I have an char array of fixed size in C application. I am passing that array to some function and from there I am passing it to multiple functions. So that the array gets filled in some of the functions based on some condition. Since I am sending a fixed size array I am facing problem when I copy data to it if the size is more than the array size. I know that I have to make that char array dynamic but as I said that array gets filled in multiple functions and size will be different. So do I need to dynamically allocate the array wherever it gets filled? Consider the array gets filled in 30+ different functions. Or is there a way to do a minimal modification?
As your question title says C, IMO the best approach will be to decalre a pointer of that particular variable type in your main() function, pass the address of that pointer [essencially a double-pointer] to other functions and allocate memory dynamically.
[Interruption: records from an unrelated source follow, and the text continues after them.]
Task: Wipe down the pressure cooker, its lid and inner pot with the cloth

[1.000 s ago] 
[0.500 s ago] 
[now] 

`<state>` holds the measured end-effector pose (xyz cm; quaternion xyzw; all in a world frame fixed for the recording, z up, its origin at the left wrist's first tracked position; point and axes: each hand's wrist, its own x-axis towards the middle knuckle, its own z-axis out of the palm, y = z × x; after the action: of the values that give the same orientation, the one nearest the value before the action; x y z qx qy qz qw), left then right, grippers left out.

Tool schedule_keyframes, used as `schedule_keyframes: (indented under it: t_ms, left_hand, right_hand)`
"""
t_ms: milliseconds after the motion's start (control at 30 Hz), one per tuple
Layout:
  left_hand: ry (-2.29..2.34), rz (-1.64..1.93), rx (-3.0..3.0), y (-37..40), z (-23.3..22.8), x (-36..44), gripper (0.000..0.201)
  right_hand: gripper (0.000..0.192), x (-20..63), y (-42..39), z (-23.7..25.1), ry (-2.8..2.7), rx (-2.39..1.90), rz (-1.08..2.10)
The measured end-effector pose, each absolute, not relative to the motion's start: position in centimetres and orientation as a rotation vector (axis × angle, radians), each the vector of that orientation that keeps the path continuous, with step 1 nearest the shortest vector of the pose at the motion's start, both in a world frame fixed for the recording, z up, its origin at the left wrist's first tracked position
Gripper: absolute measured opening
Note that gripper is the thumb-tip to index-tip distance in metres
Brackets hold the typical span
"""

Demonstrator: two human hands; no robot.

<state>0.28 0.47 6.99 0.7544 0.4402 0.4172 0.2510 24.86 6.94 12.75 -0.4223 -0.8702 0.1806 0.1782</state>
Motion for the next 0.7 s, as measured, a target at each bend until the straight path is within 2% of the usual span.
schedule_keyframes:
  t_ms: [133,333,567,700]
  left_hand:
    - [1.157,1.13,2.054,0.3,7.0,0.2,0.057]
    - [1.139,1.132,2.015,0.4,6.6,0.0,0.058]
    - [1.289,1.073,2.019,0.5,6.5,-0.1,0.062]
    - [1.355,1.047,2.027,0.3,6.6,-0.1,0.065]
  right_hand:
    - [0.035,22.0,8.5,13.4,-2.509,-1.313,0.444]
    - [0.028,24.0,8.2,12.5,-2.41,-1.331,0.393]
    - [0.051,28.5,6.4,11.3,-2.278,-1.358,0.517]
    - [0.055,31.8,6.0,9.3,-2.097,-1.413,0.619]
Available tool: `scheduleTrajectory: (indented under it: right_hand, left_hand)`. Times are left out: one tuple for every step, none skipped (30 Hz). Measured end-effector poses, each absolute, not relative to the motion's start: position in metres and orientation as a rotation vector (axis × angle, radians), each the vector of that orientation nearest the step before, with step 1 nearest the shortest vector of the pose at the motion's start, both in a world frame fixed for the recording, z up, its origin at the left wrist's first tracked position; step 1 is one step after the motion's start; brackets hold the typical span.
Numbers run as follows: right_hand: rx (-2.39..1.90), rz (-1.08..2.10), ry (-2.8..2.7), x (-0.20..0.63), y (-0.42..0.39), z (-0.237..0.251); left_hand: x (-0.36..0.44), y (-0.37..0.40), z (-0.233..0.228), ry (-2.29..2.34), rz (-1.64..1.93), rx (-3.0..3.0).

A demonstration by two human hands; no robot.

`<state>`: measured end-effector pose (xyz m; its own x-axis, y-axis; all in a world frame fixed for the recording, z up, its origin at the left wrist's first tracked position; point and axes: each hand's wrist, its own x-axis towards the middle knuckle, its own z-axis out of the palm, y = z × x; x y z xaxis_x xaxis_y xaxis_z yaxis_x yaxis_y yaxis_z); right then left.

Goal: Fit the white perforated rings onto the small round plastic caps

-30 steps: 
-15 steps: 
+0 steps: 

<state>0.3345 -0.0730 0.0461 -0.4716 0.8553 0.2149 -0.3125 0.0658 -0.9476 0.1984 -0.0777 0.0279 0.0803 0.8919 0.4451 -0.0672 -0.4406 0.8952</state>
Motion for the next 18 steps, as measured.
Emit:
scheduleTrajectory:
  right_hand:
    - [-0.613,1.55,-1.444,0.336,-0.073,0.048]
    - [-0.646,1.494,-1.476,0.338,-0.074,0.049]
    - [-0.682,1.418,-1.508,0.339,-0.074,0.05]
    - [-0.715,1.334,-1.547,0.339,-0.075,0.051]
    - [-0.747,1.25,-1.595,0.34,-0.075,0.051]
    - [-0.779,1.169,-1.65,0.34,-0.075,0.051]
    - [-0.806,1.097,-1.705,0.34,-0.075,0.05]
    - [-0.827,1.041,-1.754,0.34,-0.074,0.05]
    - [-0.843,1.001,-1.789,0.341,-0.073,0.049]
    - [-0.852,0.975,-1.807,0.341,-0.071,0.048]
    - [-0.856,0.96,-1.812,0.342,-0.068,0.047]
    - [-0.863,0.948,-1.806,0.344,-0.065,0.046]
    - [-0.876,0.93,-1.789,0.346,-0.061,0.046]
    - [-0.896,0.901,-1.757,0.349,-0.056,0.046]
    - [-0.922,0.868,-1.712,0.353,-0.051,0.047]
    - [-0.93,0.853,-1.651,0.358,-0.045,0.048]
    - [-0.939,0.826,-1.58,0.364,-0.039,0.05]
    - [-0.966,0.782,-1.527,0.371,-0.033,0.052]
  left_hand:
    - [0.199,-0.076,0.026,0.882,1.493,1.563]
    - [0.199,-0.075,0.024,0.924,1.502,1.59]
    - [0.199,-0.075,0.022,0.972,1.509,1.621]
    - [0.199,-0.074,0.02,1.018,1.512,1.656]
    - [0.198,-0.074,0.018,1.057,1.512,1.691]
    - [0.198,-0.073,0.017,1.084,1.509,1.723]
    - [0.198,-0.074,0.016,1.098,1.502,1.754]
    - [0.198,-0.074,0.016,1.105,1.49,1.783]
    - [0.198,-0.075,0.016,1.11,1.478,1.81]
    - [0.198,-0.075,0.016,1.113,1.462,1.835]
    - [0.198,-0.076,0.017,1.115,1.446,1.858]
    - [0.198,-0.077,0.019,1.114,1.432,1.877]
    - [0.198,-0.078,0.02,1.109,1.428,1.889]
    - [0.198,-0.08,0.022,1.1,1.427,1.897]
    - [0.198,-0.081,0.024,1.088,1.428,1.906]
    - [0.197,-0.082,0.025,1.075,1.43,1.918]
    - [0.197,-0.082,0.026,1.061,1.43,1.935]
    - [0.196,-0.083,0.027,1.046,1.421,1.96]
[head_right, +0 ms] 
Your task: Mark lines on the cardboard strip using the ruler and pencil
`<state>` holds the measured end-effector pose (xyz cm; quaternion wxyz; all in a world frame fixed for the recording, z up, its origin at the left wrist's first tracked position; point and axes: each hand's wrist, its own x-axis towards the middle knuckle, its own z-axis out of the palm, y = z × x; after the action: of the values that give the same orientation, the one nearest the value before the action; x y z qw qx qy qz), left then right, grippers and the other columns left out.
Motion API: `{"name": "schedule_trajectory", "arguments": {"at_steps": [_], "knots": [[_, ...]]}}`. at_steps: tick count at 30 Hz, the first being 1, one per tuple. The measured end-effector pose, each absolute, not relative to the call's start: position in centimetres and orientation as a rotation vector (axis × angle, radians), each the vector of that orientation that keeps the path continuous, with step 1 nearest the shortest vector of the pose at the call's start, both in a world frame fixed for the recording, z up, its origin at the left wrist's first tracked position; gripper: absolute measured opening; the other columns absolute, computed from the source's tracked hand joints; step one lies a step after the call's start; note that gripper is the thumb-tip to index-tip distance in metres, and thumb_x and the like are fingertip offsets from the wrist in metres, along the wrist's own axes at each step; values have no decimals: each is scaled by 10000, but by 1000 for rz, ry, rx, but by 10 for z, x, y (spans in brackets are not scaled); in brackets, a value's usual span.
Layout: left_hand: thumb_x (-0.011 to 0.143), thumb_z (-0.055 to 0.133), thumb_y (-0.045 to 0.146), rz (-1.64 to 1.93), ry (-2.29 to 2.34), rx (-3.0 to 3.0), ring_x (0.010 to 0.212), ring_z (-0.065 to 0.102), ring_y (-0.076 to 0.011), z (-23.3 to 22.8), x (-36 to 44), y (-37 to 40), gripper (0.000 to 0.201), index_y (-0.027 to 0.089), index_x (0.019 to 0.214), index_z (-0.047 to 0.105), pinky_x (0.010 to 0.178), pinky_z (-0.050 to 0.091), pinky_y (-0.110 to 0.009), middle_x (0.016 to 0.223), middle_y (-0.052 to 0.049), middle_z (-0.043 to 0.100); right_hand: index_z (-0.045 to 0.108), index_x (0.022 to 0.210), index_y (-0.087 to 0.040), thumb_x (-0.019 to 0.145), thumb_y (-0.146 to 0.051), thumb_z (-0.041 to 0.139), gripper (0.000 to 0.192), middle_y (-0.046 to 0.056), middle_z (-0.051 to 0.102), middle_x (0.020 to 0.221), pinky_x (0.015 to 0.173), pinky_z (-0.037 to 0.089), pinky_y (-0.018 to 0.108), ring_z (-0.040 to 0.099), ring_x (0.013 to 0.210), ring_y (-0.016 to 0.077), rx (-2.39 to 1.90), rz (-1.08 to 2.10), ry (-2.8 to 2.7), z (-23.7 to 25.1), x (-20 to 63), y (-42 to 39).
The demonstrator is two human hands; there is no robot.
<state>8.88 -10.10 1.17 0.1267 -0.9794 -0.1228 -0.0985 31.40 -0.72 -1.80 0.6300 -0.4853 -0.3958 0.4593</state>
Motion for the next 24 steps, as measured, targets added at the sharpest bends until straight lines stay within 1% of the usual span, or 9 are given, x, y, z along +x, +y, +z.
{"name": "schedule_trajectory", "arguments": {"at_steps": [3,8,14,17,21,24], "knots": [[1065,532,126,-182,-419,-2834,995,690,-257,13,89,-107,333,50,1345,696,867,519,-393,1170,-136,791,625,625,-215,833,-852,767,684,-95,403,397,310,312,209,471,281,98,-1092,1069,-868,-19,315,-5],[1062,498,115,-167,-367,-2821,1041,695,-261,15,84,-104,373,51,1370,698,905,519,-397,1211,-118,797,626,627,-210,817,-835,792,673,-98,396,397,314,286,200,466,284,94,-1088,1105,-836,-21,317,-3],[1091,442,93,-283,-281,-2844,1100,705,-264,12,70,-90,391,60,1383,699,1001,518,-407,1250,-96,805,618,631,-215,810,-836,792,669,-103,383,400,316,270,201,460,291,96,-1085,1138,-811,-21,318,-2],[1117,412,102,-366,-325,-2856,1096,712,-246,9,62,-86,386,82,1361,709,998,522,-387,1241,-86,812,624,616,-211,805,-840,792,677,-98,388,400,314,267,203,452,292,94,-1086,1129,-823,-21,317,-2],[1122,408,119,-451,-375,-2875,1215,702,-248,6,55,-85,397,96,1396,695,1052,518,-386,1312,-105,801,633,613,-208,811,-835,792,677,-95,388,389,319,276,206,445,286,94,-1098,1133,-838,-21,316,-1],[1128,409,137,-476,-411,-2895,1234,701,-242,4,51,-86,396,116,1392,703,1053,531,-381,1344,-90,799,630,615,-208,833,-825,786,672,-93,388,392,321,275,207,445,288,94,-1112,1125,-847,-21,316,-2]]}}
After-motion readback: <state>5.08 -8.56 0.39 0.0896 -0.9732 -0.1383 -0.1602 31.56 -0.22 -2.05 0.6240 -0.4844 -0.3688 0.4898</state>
You can keep on passing the pointer to all other functions. Inside every called functions, measure the amount of memory required to put the data [from that particular function] and use realloc() to increase the available memory.
As mentioned by UncleO, the required pointer should be the pointer to array [i.e, a double pointer]
EDIT
For the very first time allocating memory to that pointer, you can use malloc() or calloc().
From next time onwards, to extend [resize] the amount of memory, you need to use realloc()
You don't pass an array to a function in C, although it appears that way. What gets passed is a pointer to the first element of the array. The pointer is passed by value. That is, the value of the pointer (the memory location) is copied into a local variable. The contents of the array can be changed using this local variable.
If you use malloc() or realloc() with this local variable, then the pointer that was "passed in" won't be affected. realloc() may resize the memory, but it can also free that memory and allocate some new memory to the local variable.
If you want to change the array pointer, then you should pass in a pointer to the pointer. The thing the pointer points to is what is changed. This is a bit more cumbersome. But this way you can allocate more memory is needed.
#include <stdlib.h>
char* arr;
void changeit(char** arrptr)
{
*arrptr = realloc(*arrptr, 20*sizeof(char));
}
void main (void)
{
arr = malloc(10*sizeof(char));
changeit(&arr);
}
To function that do not alter the array, pass the array address and size.
int foo1(const char *array, size_t size, ...)
To each function that does not change the array size, pass array address and array size
int foo2(char *array, size_t size, ...)
To functions that may alter the array size, pass the address of the address of the array and the address of the size.
int foo3(char **array, size_t *size, ...)
Code could put these two variables together
typedef struct {
size_t size;
char array;
} YetAnotherArrayType;
Chux,
There's a little typo at then end of your post. I think you mean:
typedef struct {
size_t size;
char* array;
} YetAnotherArrayType;
You didn't make array a pointer type.
If the poster is handcrafting a container, the classic solution is to track both a size and a capacity.
In that model you allocate the array to some initial a capacity and set size to 0. You then track its population causing it grow by some chunk size or factor each time it fills up.
Frequent reallocation can be a massive performance drain and by the sounds of the program in question such behaviour seems likely.